Working with your hands

Here’s a question: Which career averages a six-figure salary while guaranteeing employers across the country will climb over each other to hire you?

If you answered skilled trades, pat yourself on the back for getting something right that most Canadians tends to get wrong.

Despite many common misconceptions, careers in the skilled trades for electricians, welders, crane operators and scores of other trades people are lucrative, in demand and provide some of the steadiest and most satisfying employment available.

While the recent recession has impacted all levels of industry throughout the country, George Gritziotis, executive director of the Construction Sector Council, says the construction industry managed more of a soft landing as a result of almost $10 billion in government stimulus money and an unprecedented construction boom from 1996-2008, which saw employment hit a record of 1.2 million workers Canada-wide.
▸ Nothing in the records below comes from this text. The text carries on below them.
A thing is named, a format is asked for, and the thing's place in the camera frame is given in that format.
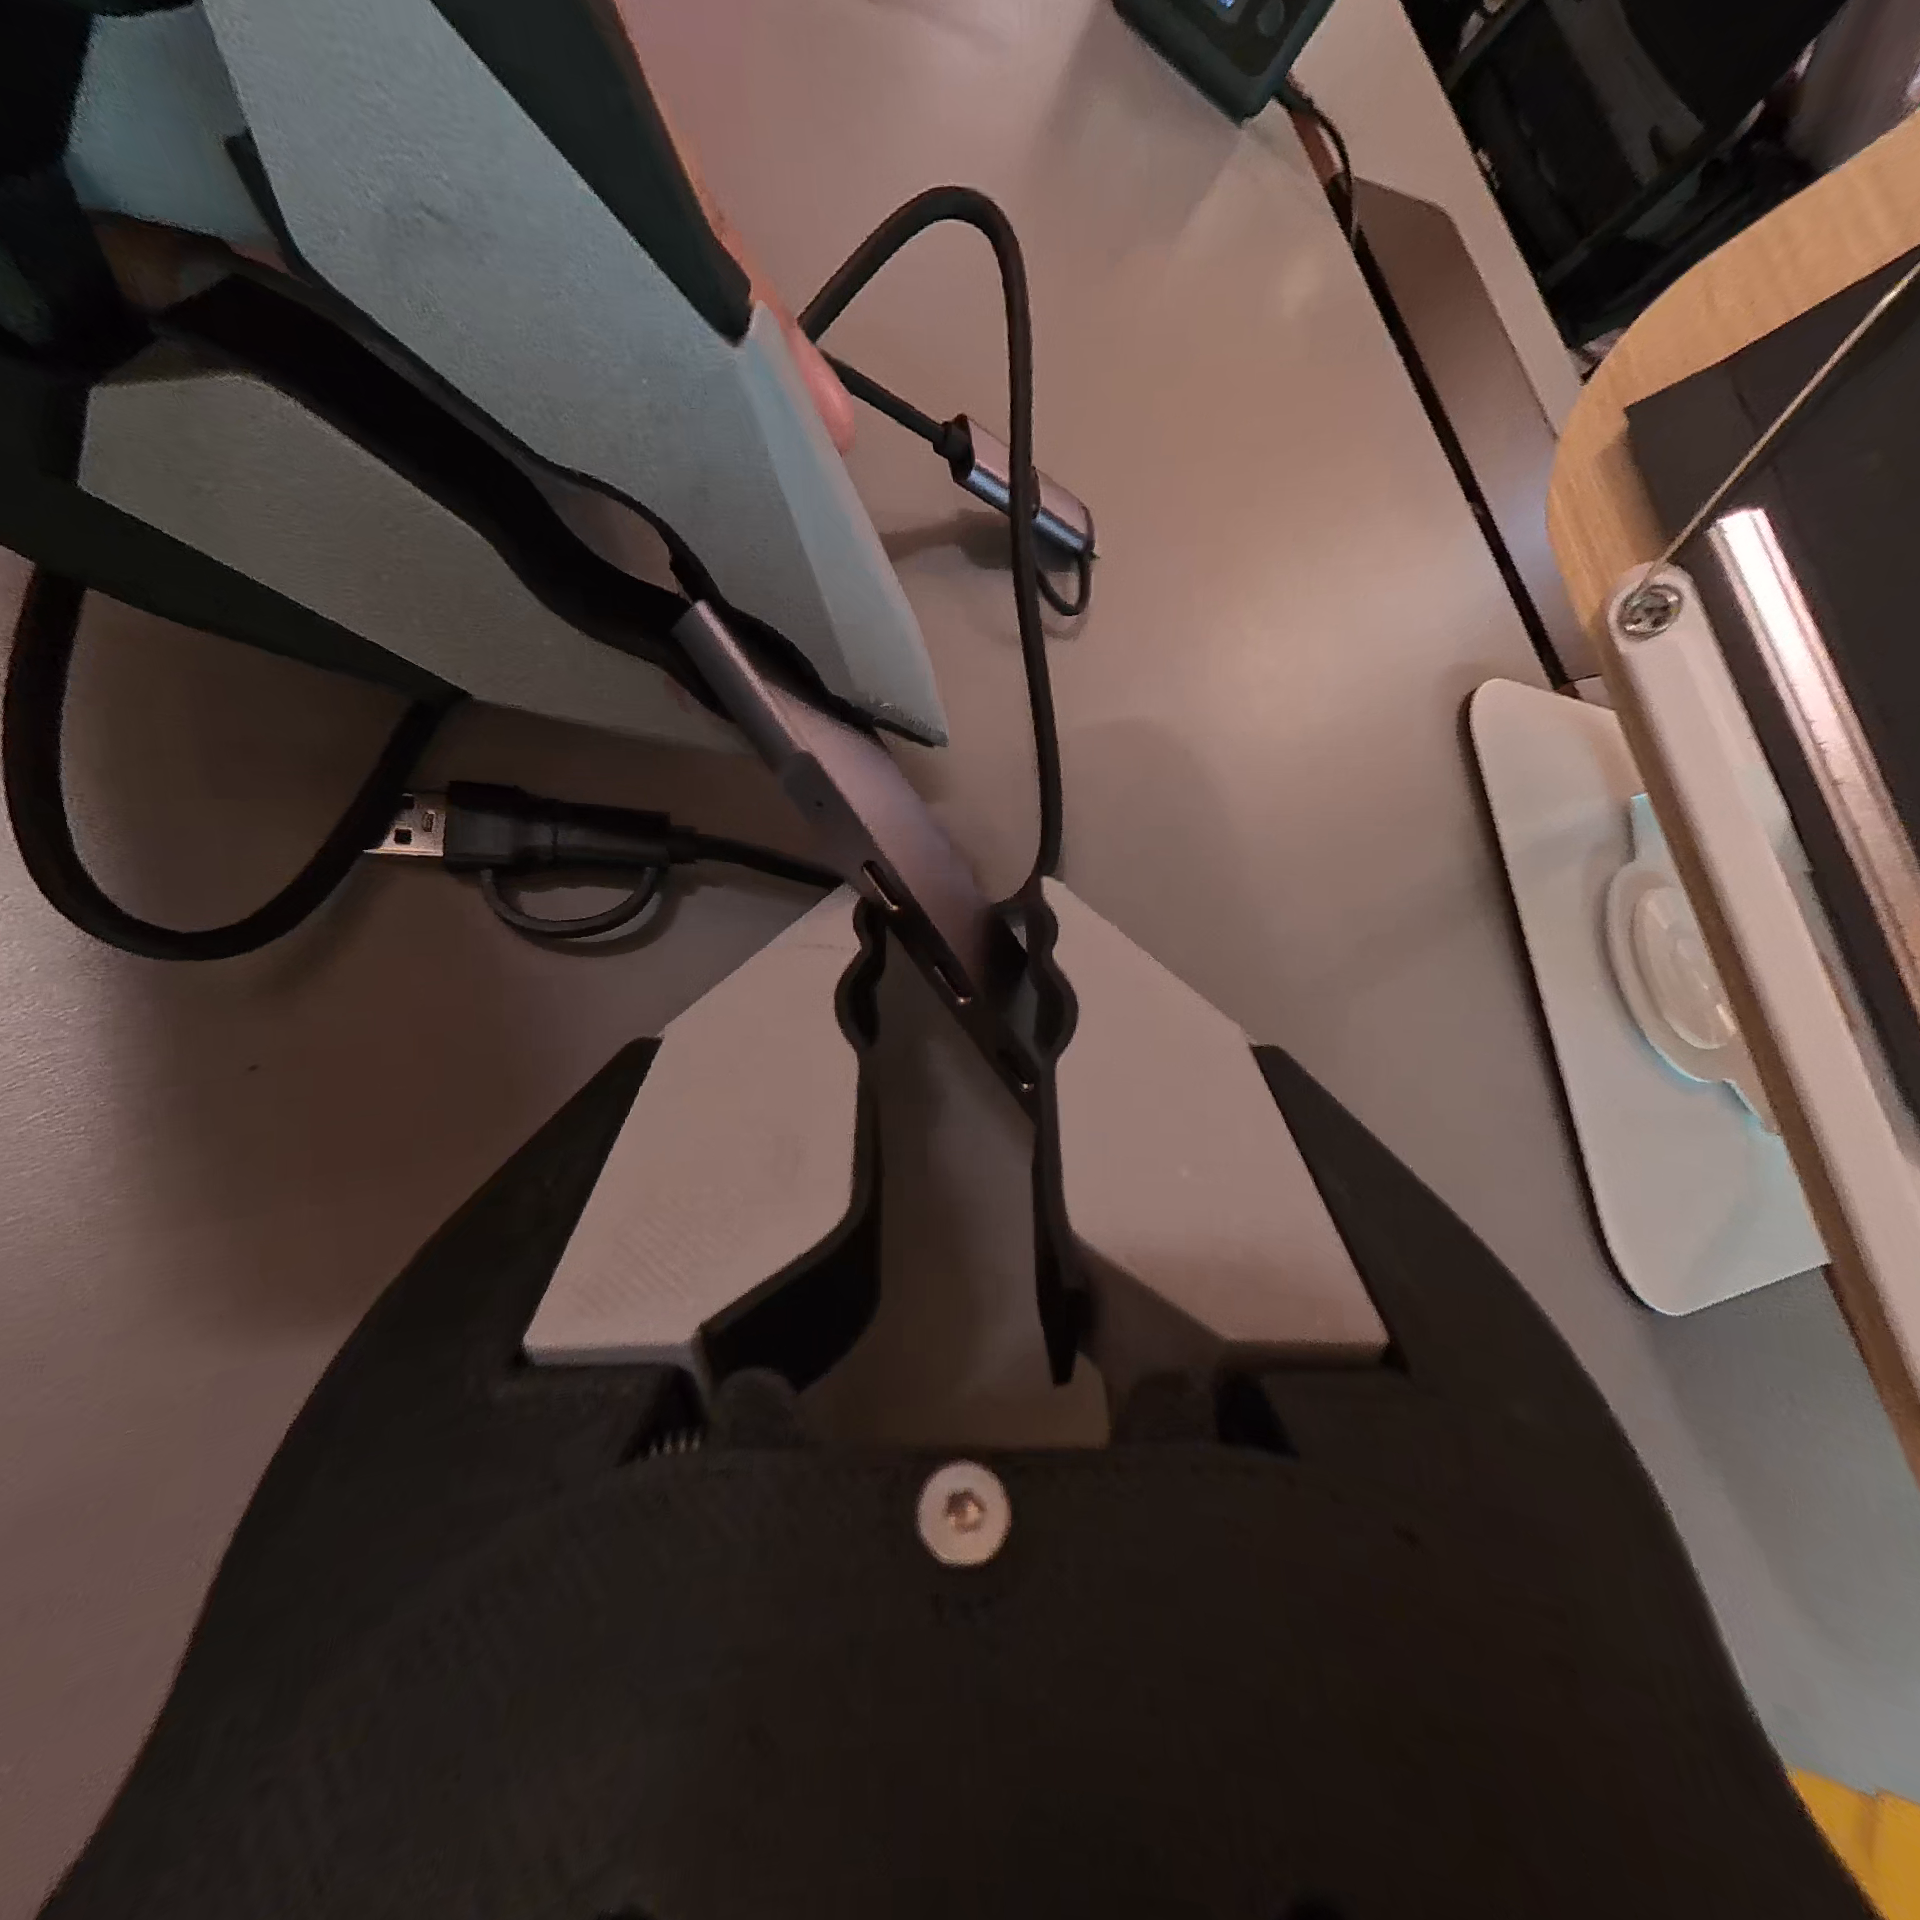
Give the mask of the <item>dark battery charging case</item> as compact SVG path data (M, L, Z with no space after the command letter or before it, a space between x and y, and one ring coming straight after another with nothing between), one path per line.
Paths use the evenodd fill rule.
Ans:
M1292 69L1330 3L1114 3L1113 9L1232 122L1248 124L1271 103L1308 113Z

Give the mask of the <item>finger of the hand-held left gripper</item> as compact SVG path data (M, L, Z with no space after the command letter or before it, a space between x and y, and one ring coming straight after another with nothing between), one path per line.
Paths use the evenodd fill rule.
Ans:
M401 381L373 443L208 343L86 399L79 484L476 704L743 755L660 661L681 601L584 551L530 479Z
M286 266L461 425L584 483L622 560L650 513L831 697L946 743L920 626L775 316L752 304L737 339L703 319L439 4L199 8Z

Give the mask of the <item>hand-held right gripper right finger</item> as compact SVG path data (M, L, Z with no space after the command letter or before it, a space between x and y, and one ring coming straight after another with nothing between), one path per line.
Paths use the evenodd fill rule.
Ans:
M1377 1361L1380 1309L1246 1031L1058 880L999 917L1052 1379Z

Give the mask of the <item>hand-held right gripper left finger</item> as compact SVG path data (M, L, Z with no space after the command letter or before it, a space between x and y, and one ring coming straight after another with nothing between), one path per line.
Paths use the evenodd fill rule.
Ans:
M880 1296L868 1056L882 933L826 896L674 1017L524 1336L544 1367L660 1364L714 1395L823 1381Z

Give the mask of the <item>black office chair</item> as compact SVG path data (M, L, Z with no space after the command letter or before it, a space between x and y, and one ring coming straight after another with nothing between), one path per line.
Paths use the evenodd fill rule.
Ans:
M1564 347L1585 353L1809 179L1796 74L1841 3L1405 4Z

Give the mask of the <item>wood-rimmed black monitor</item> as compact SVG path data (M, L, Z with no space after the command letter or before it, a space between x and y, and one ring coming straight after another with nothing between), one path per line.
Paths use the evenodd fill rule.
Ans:
M1917 1467L1914 113L1588 380L1548 533Z

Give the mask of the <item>grey USB hub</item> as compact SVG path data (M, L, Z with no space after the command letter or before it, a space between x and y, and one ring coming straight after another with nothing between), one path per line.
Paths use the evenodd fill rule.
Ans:
M1023 1113L1037 1116L1044 1068L1010 907L990 899L872 731L757 663L709 603L688 605L674 640L813 831L826 865L880 912L981 1059Z
“Parts of the country went from overheated and super busy down to just being busy, so the downturn for us wasn’t as dramatic as it could have been,” he said.

Careers in the skilled trades usually begin with an apprenticeship that lasts five years, followed by graduation to journeyman status for full employment prospects. The ongoing shortage of skilled-trade workers across Canada is so pronounced, Gritziotis says, that before the current recession employers were hiring students before they had even finished their full apprenticeships.

With a shift from the private sector towards government-funded building construction projects such as roads, bridges, hospitals and schools, careers in skilled trades are likely to enjoy a strong foundation.

“For 2010 we’re seeing a shift from private sector construction towards more in the public sector and that is good news if you’re somebody coming into the industry because many of those public sector projects are long-term projects,” Gritziotis said.

Despite the positive employment prospects for skilled-trades careers however, the future looks troubling for employers because Gritziotis says fewer people are going into the skilled trades than are retiring every year.

Skills Canada polls have shown that 60 per cent of young people say their parents have not encouraged them to consider a career in trades.

“The thing that doesn’t change is demographics. How many parents look at a career in construction or trades as being a career that continues? The truth is it’s not just a job to save up money to go into something else. There is a real career and a career path out there,” he said.

A recent Construction Sector Council study estimates roughly 20 per cent of skilled-trades workers will retire by 2017 leading to a need for 300,000 new workers to fill the needs of the industry within that same time period.